• _DIRECTIONS FOR THIS TASK_
Your task is to reproduce exactly the lines that run from the beginning of the data through the line where "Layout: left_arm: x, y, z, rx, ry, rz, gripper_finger" appears.
+++
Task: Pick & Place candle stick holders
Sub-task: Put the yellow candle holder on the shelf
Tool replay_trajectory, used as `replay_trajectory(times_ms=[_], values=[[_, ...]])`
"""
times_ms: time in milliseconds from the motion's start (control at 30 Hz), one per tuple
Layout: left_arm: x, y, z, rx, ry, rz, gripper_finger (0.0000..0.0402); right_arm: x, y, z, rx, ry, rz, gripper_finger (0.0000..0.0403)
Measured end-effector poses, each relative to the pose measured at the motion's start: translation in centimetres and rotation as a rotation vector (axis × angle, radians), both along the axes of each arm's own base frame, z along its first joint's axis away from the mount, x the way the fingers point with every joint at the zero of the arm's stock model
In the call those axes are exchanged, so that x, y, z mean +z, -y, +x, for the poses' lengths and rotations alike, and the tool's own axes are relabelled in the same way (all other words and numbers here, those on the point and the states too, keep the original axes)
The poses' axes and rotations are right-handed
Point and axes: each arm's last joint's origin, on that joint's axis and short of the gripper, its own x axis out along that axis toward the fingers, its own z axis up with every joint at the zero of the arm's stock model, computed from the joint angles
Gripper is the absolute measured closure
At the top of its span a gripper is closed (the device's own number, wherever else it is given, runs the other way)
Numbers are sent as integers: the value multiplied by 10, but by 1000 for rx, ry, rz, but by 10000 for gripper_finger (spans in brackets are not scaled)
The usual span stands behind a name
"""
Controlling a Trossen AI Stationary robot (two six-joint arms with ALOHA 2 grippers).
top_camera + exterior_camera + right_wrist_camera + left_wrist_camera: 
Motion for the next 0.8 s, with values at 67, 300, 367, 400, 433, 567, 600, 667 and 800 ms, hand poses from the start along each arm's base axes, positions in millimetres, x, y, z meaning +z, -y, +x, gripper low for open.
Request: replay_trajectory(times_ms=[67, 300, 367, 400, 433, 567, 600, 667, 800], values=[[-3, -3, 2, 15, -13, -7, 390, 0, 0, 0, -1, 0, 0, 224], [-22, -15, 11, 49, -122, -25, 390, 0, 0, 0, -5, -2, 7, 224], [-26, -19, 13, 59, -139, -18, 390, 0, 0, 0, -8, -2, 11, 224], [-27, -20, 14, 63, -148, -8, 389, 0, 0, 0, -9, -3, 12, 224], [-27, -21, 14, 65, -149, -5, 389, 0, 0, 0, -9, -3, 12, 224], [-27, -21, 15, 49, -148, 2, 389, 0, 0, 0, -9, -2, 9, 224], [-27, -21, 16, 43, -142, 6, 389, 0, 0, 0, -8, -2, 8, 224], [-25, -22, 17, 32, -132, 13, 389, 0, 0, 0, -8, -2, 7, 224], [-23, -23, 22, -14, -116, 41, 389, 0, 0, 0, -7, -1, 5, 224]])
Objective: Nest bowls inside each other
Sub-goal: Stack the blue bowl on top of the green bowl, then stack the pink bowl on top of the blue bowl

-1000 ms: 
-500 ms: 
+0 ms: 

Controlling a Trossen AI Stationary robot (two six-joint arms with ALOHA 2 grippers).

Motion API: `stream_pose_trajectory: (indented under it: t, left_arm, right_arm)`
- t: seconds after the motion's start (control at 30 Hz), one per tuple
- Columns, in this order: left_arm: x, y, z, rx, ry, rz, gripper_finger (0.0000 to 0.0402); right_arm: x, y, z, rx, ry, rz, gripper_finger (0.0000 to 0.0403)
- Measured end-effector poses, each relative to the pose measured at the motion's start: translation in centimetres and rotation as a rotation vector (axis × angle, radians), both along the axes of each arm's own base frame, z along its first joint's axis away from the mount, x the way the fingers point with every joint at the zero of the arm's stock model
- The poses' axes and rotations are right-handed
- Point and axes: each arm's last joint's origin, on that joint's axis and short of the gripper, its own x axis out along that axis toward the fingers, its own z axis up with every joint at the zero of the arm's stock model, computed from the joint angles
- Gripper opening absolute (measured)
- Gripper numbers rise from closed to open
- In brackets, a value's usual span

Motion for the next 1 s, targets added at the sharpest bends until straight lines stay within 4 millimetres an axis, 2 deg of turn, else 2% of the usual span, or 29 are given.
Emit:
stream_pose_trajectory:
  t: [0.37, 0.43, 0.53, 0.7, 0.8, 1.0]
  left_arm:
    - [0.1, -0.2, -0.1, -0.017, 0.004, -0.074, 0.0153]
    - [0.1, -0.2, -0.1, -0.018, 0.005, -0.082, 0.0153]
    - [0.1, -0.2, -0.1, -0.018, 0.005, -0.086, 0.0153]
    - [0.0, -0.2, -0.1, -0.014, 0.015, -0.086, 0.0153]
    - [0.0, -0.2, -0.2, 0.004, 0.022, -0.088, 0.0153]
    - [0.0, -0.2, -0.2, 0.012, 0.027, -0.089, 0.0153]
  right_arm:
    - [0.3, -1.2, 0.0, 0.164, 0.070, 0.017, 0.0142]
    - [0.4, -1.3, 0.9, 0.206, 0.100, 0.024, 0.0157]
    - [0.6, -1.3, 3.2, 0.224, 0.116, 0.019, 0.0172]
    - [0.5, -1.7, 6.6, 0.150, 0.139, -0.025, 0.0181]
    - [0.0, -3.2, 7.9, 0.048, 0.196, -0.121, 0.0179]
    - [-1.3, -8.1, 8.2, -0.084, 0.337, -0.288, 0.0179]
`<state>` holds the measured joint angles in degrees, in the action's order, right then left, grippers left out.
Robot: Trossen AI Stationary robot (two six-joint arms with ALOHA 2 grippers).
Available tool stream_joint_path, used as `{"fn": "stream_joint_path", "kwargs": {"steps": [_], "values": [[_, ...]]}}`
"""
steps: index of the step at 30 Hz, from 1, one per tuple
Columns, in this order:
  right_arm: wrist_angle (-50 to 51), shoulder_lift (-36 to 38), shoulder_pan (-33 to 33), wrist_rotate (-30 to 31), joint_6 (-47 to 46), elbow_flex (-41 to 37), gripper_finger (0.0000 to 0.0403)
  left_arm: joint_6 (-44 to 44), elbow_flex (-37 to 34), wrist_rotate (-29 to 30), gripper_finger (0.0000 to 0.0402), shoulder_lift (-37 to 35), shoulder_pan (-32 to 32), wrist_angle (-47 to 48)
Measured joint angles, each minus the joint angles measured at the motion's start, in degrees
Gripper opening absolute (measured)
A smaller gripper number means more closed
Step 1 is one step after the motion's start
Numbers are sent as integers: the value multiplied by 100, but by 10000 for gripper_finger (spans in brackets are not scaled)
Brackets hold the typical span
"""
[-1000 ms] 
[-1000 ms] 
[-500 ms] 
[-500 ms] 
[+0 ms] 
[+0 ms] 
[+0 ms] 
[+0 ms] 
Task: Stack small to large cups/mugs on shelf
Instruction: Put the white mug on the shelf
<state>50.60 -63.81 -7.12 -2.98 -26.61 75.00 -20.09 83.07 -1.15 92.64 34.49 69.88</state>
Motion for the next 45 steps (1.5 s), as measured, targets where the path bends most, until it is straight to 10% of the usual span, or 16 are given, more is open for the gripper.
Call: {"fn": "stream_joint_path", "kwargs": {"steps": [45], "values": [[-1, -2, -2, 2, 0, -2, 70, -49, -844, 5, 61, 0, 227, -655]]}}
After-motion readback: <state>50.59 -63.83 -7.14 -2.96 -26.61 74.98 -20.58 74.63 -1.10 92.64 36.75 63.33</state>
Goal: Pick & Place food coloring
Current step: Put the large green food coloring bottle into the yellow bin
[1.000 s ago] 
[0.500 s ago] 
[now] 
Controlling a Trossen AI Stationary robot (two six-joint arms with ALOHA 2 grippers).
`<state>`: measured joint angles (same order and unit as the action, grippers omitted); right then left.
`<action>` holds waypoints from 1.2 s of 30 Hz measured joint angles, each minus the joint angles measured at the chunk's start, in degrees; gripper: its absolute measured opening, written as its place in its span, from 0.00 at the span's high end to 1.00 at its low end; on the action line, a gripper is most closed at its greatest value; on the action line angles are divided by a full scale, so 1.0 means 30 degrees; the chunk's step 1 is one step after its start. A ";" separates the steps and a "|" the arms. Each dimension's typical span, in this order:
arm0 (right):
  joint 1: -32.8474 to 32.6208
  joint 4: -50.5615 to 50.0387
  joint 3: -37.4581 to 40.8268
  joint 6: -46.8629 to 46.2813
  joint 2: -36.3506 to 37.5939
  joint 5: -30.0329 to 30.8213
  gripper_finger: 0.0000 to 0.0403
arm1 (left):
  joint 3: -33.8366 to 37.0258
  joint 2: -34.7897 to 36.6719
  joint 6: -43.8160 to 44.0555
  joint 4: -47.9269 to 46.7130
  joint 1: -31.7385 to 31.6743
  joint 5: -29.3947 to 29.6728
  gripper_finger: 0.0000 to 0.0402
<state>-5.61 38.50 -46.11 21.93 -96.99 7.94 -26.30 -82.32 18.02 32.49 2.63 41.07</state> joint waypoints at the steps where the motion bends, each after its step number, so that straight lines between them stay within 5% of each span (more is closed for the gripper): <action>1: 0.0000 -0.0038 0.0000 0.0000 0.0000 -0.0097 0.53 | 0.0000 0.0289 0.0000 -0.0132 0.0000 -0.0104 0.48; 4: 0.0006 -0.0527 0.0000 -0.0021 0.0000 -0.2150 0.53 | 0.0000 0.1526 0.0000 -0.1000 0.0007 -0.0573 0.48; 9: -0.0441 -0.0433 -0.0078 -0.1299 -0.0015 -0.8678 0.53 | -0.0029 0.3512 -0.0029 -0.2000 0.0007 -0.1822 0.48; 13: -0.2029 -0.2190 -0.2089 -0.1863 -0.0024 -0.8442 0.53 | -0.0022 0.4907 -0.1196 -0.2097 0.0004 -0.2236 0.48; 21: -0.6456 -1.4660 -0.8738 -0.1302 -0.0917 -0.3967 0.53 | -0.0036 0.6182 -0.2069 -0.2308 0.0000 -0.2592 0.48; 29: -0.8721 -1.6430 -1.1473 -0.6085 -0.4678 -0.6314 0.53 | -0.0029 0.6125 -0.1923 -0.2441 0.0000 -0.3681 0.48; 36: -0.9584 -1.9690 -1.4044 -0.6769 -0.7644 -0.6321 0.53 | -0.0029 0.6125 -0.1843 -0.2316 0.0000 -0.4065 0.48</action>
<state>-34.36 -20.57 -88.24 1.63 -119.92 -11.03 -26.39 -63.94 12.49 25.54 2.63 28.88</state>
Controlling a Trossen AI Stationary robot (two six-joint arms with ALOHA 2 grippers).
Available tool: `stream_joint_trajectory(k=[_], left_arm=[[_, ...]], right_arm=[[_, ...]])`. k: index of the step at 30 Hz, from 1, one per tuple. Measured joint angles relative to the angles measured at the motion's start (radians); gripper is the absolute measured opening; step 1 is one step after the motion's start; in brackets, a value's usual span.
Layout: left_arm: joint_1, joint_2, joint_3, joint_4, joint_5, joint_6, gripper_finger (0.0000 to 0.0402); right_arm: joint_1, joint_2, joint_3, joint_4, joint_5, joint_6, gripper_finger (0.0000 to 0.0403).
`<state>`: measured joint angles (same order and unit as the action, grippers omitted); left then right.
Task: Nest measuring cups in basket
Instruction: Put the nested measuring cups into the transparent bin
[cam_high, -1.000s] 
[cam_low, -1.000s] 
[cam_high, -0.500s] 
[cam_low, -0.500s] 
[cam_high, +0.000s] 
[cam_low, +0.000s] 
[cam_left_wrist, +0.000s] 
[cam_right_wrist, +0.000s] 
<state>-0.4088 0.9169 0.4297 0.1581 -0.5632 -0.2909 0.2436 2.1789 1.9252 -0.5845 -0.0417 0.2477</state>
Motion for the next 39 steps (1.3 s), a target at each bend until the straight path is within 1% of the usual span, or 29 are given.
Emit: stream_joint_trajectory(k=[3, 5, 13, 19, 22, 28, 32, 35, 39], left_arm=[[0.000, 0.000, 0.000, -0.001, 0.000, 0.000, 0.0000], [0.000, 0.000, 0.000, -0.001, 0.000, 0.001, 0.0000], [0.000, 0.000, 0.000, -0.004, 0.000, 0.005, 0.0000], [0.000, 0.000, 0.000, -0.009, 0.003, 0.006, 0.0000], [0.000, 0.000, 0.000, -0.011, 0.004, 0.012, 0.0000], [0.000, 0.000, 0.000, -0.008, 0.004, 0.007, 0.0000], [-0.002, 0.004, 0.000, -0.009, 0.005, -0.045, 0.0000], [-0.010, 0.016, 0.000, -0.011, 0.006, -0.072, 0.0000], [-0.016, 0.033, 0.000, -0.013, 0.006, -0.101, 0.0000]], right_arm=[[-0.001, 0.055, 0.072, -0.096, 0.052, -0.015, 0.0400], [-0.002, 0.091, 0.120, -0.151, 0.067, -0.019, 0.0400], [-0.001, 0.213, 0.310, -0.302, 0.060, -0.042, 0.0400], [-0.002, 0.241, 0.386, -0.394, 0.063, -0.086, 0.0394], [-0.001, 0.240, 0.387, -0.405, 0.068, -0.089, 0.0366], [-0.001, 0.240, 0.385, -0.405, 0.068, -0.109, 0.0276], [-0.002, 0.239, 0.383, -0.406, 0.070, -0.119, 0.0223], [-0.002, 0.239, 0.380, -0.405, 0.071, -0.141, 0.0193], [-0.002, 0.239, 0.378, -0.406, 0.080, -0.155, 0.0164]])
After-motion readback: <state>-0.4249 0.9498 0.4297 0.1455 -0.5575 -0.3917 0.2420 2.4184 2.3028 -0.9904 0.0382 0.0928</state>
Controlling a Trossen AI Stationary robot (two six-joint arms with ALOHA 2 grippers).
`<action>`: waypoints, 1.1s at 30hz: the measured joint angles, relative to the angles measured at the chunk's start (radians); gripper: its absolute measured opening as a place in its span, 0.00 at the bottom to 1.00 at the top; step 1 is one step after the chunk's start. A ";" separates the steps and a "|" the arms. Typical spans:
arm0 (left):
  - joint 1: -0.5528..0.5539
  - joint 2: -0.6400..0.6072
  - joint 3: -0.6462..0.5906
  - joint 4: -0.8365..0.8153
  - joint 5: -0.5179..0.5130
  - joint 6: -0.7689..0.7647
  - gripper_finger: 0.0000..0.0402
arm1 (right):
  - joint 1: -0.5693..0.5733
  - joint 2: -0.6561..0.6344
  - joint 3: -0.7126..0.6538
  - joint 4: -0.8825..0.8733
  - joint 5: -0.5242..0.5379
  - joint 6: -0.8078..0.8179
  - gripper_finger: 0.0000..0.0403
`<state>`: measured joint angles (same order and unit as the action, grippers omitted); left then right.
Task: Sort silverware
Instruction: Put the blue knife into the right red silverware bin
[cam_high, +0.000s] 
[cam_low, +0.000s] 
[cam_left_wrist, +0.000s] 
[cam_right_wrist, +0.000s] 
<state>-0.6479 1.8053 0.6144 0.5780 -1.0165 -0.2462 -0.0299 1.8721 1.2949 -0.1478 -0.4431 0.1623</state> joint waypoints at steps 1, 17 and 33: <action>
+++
• _TASK ANSWER_
Task: Pick & Place candle stick holders
Sub-task: Put the yellow candle holder on the shelf
Tool replay_trajectory, used as `replay_trajectory(times_ms=[_], values=[[_, ...]])`
"""
times_ms: time in milliseconds from the motion's start (control at 30 Hz), one per tuple
Layout: left_arm: x, y, z, rx, ry, rz, gripper_finger (0.0000..0.0402); right_arm: x, y, z, rx, ry, rz, gripper_finger (0.0000..0.0403)

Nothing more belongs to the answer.